The Grinnell High School’s performance of “Romeo and Juliet”—as interpreted by the performers—bridged the gap between contemporary courtship and Shakespearean soliloquy as remarkably talented high school students played their roles for nearly two and a half hours. “The theme of secret passion is both timeless and sublimely relevant …” as the director, Michael Hunter, wrote in the program.
The performance took place before an impressive set made to look like a crumbling, although stately, manor. Functional staircases and ingenious back exits made the play run smoothly, as the curiously adorned characters engaged in the fast-paced wit with which Shakespeare made his name. Scene transitions were aided by a mix of modern and historical music that added to the overall effect of contrasting Shakespearean language and plot with modern inflection and dress.

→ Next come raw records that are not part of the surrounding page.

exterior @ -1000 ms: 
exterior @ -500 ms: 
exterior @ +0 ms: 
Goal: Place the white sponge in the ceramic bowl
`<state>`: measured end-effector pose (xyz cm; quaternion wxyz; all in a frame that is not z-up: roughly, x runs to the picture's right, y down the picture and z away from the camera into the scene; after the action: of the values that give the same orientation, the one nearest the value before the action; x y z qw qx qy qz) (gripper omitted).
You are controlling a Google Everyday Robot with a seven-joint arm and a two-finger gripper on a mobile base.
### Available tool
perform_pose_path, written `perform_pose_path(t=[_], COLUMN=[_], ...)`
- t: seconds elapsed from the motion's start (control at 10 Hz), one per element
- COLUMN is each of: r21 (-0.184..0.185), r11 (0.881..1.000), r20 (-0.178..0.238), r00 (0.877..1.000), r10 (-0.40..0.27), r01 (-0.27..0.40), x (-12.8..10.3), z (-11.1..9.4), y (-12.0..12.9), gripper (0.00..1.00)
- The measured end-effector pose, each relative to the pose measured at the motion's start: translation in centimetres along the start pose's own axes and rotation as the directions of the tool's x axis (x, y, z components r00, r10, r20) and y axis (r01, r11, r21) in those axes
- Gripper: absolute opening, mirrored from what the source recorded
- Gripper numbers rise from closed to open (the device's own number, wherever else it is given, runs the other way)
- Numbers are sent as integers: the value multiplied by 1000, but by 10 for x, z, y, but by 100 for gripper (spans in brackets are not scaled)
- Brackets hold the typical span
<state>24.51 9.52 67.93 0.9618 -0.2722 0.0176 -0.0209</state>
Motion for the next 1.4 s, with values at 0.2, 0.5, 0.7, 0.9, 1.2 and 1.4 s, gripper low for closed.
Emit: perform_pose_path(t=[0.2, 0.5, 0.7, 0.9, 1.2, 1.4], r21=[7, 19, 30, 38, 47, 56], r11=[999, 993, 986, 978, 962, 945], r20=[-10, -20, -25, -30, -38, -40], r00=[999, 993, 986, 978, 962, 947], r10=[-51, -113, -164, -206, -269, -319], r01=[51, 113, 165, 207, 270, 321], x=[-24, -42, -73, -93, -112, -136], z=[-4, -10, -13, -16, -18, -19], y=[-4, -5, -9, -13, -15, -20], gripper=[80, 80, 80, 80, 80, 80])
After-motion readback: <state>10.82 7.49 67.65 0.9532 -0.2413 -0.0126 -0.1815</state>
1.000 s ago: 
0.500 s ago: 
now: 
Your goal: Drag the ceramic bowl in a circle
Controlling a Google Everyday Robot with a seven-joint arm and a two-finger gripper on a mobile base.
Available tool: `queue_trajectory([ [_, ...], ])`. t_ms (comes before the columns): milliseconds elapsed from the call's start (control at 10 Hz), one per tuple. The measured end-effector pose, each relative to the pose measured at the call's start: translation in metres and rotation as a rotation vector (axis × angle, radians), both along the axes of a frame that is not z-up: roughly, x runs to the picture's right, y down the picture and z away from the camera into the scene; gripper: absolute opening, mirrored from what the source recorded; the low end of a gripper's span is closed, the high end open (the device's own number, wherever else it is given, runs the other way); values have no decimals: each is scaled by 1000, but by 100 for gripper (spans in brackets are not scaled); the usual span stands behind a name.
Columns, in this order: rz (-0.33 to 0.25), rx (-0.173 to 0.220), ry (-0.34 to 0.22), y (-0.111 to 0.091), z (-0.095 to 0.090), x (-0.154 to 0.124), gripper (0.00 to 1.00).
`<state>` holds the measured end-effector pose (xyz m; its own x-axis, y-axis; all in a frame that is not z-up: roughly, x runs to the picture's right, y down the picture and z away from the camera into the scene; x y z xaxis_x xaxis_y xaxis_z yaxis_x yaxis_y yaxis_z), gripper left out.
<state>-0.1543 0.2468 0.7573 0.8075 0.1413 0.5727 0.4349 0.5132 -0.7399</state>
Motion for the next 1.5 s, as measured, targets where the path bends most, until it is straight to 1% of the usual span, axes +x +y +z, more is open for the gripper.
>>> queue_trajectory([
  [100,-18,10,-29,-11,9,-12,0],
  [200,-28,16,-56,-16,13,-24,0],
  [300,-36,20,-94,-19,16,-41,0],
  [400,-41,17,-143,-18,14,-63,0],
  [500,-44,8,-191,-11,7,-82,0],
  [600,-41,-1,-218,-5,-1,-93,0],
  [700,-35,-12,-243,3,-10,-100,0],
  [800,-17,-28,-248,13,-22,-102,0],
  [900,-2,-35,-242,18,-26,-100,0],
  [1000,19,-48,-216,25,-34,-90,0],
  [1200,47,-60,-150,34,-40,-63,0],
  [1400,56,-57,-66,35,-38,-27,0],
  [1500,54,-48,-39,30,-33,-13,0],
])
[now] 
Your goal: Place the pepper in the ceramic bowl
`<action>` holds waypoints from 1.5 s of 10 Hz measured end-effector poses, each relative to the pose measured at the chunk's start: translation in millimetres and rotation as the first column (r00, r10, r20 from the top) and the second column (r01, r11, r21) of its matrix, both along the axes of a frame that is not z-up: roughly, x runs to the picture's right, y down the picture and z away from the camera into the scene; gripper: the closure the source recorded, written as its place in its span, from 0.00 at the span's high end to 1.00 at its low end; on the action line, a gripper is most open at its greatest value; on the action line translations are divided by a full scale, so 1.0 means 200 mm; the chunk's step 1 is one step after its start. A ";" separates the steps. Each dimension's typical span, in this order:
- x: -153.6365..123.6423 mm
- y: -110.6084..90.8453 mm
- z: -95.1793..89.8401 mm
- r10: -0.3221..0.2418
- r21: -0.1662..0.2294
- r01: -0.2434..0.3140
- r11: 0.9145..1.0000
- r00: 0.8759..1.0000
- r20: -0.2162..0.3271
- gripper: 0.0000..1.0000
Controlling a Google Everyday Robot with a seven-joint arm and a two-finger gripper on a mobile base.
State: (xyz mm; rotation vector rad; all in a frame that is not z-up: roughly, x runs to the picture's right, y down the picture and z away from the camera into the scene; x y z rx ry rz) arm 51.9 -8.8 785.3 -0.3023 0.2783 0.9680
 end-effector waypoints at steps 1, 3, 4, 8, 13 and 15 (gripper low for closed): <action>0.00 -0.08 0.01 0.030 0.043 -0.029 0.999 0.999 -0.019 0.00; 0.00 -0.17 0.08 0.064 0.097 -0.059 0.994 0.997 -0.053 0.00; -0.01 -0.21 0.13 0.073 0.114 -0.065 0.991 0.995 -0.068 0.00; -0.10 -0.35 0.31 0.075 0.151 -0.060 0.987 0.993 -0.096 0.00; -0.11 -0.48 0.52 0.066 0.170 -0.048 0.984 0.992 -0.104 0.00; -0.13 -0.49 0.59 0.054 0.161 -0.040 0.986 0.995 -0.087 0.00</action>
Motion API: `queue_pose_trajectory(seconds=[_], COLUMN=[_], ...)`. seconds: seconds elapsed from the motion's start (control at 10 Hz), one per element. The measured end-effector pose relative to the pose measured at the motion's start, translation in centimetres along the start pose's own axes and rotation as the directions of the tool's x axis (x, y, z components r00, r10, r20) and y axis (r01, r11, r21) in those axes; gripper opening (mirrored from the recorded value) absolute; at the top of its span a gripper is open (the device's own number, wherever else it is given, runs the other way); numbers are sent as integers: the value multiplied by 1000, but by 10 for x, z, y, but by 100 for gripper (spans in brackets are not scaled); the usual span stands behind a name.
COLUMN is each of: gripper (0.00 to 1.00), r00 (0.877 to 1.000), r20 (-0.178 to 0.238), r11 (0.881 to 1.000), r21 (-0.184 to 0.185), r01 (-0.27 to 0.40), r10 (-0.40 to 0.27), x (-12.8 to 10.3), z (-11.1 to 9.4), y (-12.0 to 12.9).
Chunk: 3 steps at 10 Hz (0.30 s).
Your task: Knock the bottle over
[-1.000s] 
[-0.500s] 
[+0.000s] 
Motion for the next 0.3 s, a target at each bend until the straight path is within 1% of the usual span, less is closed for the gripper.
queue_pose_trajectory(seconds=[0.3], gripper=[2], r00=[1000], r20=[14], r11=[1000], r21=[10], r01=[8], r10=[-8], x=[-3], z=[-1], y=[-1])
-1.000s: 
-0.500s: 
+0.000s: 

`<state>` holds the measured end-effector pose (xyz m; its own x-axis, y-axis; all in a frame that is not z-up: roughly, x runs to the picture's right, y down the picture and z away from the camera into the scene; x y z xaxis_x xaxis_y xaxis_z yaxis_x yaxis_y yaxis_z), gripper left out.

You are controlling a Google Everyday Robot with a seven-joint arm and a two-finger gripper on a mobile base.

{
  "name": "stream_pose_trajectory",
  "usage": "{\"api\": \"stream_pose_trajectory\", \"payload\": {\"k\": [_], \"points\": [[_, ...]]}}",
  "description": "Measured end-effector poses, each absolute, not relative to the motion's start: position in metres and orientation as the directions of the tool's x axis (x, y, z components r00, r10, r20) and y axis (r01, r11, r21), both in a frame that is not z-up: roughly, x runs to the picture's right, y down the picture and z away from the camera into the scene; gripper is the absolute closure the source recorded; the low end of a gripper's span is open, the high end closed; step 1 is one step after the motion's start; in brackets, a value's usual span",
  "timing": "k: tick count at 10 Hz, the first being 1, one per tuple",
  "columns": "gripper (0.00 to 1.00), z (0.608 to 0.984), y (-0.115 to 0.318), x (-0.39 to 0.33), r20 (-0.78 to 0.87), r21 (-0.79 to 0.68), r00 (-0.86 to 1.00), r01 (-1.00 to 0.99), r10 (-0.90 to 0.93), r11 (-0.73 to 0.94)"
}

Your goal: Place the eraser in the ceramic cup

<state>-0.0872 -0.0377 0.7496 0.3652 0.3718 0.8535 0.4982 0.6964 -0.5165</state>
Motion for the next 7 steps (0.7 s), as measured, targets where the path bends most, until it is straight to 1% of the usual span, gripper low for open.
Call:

The costuming was perhaps one of the most intriguing aspects of this unconventional play. The first two characters to enter did not seem much different from what one would expect from the traditional interpretation of “Romeo and Juliet”—until the audience saw the Converse and pink fishnet stockings. From that scene on, each character entered with increasingly elaborate mélanges of color, pattern and hairstyles. Romeo spent most of the play in torn black pants and black shirt with the occasional black leather jacket, while Juliet transitioned from red corset to red pajamas as night overcame day. Our honorable Friar, played by John Doorenbos,,wore conflicting shades of plaid with a garish tie, while an intimidating Lord Capulet, played by Thomas Grabinski,wore red plaid from head to toe. This is not to mention Montague, whose hair was piled into an impressive mohawk. Taken in combination with the traditional set, the costuming imbued the play with an irony that I suspect Shakespeare would have found appropriate.
The role of jocular Mercutio was played by Nora Tjossem, whose performance was superb as she added comic relief to Romeo’s admittedly sappy romance. Her wit was well-timed and she used her role as a feminine Mercutio to its advantage. Her provocative description of what amounted to a dirty dream cast a new light on Romeo’s proclamations of love for Rosalie in one of the opening scenes, and her drunken search for Romeo as he hid beneath Juliet’s window had the whole audience giggling.
Much like Mercutio, the play was carefully scripted to keep the audience guessing and succeeded in avoiding the usual clichés of “Romeo and Juliet.” The classic line “Wherefore art thou Romeo?” was spoken around a toothbrush as our lovely Juliet, played by Meredith Kalkbrenner, prepared for bed, and as Romeo, played by John Stark, hid in the garden and spoke to the audience of her beauty, Juliet worked diligently to pop a zit. The final scene, as Juliet prepared to die, came to a quick and violent end as she whipped out a revolver and shot herself during which I’m sure I was not the only one to jump in my seat.
The play certainly needed its moments of surprise due to the length of the show—two and a half hours—that added to the tedium of yet another interpretation of “Romeo and Juliet.” While the unique perspective and glimpses of true acting talent redeemed the show’s extended plot, some of Shakespeare’s impeccable timing was lost as time dragged onward. However, the play demonstrated the remarkable flexibility of theatre to address the core conflicts of society, no matter the era.